The AhnLab Security Intelligence Center (ASEC) has published an in-depth analysis of the Gunra ransomware group, which began operations in April 2025 and has since carried out continuous attacks across industries worldwide, including incidents reported in South Korea.
What makes Gunra stand out is its cross-platform targeting — distributing both a Windows executable (EXE) and a Linux ELF variant — as well as a critical cryptographic weakness in the Linux version that allows potential file recovery.
Gunra ransomware comes in two distinct formats: an .exe file targeting Windows systems and an .elf file targeting Linux environments. Both variants are designed to encrypt system data and exfiltrate sensitive files before threatening to publish them unless a ransom is paid.
ASEC notes that the Linux (ELF) variant accepts multiple runtime arguments, allowing operators to customize their attacks. For example, options such as –threads, –path, and –exts control the number of threads, encryption paths, and file extensions to target.
The malware’s flexibility enables attackers to choose between file-level encryption and full-disk encryption depending on the selected arguments. The report explains, “The encryption method can be broadly categorized into file encryption and disk encryption depending on the type of the path.”
Gunra employs the ChaCha20 encryption algorithm, generating a new key and nonce for each file or disk encryption task. However, the ELF variant’s key-generation logic introduces a fatal design flaw.
During reverse-engineering, AhnLab researchers discovered that Gunra’s ELF variant generates its encryption keys using an insecure random-number generator based on the C standard library functions time() and rand().
The report reveals that “the function that generates a random number receives the current time in seconds through the time() function and uses this to create a seed value to be used by the rand() function.” Because these values are computed within milliseconds, the same seed is often reused, leading to identical key and nonce sequences.
This flaw allows security analysts — or victims — to potentially recover encryption keys via brute force, since only 256 possible byte values (0x00–0xFF) need to be tested for each position in the key array.
ASEC confirmed that “due to this weak random number generation method, files encrypted by the Gunra ransomware of this version can be decrypted with a high probability using the Brute Force technique.”
When encrypting individual files, Gunra first encrypts 1MB of data, then skips a set number of bytes determined by the –ratio argument before continuing encryption. This process repeats until the file’s encryption limit (set via –limit) is reached.

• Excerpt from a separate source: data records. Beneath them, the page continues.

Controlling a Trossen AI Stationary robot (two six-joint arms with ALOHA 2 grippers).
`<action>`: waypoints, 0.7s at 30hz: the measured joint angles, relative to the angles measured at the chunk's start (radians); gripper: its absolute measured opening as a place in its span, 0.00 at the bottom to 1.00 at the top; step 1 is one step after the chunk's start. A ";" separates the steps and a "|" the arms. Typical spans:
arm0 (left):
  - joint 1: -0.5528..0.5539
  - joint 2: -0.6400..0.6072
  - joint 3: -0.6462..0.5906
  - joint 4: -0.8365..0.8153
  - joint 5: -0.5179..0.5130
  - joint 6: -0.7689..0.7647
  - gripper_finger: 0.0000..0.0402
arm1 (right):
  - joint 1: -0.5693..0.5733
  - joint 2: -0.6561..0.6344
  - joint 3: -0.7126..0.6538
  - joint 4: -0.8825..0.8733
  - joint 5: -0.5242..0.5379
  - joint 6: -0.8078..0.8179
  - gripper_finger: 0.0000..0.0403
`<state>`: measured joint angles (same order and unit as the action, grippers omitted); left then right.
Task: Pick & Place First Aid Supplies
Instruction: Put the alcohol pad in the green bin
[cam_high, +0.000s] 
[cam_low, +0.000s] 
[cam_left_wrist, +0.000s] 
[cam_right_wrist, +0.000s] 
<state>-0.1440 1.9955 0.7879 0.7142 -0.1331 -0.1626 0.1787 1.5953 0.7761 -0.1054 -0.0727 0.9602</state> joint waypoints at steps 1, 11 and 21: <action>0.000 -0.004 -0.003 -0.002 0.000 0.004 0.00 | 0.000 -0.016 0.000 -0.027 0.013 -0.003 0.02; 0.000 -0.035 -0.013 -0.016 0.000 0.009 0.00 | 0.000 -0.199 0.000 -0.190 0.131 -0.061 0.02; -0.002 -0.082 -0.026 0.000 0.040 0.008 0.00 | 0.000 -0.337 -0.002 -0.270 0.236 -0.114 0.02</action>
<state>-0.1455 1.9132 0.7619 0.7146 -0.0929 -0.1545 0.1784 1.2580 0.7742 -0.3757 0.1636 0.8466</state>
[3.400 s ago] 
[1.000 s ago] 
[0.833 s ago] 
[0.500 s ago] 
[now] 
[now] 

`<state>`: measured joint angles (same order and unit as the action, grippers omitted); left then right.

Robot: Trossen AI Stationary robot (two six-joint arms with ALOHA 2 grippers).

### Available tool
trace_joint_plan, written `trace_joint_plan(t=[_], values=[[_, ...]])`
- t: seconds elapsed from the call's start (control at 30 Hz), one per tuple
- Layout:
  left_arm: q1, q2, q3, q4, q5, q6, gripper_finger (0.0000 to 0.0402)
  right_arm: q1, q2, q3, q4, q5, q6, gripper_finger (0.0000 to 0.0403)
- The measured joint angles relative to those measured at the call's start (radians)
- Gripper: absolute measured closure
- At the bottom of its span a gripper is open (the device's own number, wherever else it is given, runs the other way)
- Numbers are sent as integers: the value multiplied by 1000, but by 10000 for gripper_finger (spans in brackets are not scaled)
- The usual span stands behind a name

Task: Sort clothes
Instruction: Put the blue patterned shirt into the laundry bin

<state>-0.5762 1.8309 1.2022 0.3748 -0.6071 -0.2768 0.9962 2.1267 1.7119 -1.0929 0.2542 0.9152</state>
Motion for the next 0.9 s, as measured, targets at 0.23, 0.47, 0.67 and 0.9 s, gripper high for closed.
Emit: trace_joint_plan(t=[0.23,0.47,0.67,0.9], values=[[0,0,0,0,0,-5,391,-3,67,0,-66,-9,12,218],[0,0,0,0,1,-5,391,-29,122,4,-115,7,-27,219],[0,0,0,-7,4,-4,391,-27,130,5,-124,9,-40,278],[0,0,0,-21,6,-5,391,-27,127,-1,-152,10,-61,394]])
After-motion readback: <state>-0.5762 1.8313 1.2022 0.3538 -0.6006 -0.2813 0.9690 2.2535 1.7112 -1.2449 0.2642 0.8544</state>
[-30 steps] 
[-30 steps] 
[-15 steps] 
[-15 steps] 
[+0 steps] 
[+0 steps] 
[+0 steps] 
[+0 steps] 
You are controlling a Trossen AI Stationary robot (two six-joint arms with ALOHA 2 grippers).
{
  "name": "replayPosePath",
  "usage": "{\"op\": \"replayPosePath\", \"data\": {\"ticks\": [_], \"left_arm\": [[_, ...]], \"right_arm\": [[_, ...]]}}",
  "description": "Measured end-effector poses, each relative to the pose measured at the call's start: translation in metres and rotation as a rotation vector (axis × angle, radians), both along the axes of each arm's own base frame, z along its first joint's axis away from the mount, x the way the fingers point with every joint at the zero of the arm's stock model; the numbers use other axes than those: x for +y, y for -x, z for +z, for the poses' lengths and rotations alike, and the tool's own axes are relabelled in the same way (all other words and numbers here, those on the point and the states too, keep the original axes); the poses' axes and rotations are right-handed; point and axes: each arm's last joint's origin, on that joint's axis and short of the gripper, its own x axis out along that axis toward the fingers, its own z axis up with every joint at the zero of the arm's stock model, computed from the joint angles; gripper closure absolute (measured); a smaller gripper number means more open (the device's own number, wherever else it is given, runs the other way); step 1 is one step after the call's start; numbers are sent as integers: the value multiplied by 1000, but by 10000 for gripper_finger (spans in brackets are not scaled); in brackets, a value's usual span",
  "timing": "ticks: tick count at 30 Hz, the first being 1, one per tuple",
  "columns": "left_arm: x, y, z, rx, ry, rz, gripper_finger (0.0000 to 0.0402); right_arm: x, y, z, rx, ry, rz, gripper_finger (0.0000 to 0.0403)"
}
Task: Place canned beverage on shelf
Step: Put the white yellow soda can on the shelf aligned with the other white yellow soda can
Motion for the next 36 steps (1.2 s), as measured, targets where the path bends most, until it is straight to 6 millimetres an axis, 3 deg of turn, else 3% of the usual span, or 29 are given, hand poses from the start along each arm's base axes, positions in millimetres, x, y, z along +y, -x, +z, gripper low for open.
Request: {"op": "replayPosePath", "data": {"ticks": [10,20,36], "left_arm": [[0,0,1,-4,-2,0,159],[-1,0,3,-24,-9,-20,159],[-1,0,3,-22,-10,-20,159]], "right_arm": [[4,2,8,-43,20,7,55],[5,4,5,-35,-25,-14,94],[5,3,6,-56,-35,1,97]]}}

If the ransomware runs with the –store argument enabled, Gunra encrypts the ChaCha20 key using RSA and saves it to disk with a .keystore extension. If not, the key is appended directly to the end of the encrypted file.
For disk-level encryption, Gunra operates in a similar manner but applies the algorithm continuously across partitions when the “disk” value is passed.
Certain files, such as R3ADM3.txt and files ending with .encrt, are excluded from encryption to ensure ransom instructions remain readable.
Unlike its flawed Linux counterpart, the Windows version of Gunra employs ChaCha8 encryption and leverages the CryptGenRandom() API via the Windows Cryptographic Service Provider (CSP) to generate secure random numbers.
ASEC concludes that “the EXE version of Gunra ransomware uses the ChaCha8 encryption algorithm, and the key and nonce values are generated using the CryptGenRandom() API. This method generates random numbers in a cryptographically secure manner, making decryption virtually impossible.”
This key difference means while the Windows version is effectively irreversible, victims infected by the Linux variant may have a narrow window for recovery through cryptanalysis — provided they preserve encrypted samples and timestamps.